*Task*. Scan the material below and count each line with the string "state". Reply with the count alone.
START The data
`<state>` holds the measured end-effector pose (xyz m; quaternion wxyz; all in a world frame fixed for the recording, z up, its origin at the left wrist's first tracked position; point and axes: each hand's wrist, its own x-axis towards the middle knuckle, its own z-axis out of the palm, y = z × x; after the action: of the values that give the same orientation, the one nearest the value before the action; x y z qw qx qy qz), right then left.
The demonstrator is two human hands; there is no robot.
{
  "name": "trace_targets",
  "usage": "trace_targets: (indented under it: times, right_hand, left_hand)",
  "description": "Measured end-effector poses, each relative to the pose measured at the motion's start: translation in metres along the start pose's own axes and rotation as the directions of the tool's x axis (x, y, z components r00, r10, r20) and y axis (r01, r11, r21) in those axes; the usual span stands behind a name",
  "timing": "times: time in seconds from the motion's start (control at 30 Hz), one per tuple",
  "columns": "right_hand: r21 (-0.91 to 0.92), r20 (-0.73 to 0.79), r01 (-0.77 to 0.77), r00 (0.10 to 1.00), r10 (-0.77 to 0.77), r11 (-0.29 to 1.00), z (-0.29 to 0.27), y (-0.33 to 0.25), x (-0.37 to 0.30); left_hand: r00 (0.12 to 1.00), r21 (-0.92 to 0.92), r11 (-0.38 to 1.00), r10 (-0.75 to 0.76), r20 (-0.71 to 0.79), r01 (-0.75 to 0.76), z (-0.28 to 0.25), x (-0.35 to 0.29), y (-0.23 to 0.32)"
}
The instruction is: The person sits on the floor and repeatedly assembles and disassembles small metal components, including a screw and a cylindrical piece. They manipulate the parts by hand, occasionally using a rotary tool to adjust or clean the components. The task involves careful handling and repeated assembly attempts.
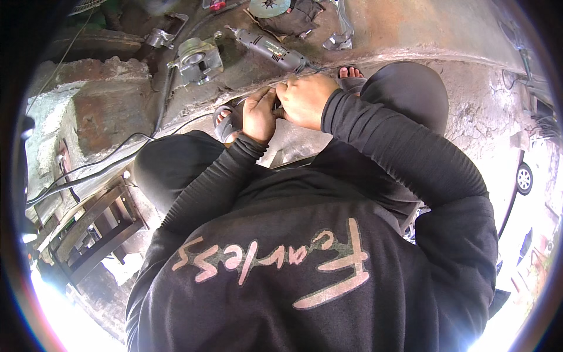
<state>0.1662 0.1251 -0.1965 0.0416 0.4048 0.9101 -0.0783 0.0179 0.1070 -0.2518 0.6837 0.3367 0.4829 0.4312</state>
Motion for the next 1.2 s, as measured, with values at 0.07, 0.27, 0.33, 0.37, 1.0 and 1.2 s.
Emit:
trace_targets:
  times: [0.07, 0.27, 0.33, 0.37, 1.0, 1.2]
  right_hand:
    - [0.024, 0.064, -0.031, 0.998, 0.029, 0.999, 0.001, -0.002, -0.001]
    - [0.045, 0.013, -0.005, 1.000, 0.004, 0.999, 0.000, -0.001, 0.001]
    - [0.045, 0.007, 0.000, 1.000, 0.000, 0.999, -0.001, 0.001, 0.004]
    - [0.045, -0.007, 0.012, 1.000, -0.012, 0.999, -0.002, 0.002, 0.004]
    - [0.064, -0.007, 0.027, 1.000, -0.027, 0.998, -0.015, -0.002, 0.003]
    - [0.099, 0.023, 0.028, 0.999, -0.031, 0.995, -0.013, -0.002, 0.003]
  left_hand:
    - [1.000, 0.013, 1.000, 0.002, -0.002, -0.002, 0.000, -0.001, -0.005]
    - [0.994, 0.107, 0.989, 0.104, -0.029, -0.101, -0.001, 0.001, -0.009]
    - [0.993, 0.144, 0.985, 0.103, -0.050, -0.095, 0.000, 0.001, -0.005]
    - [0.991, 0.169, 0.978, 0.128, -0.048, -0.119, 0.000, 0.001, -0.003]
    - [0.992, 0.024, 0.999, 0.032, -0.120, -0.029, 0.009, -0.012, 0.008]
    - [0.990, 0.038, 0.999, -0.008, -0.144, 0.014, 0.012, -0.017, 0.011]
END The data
*Solution to the exercise*. 2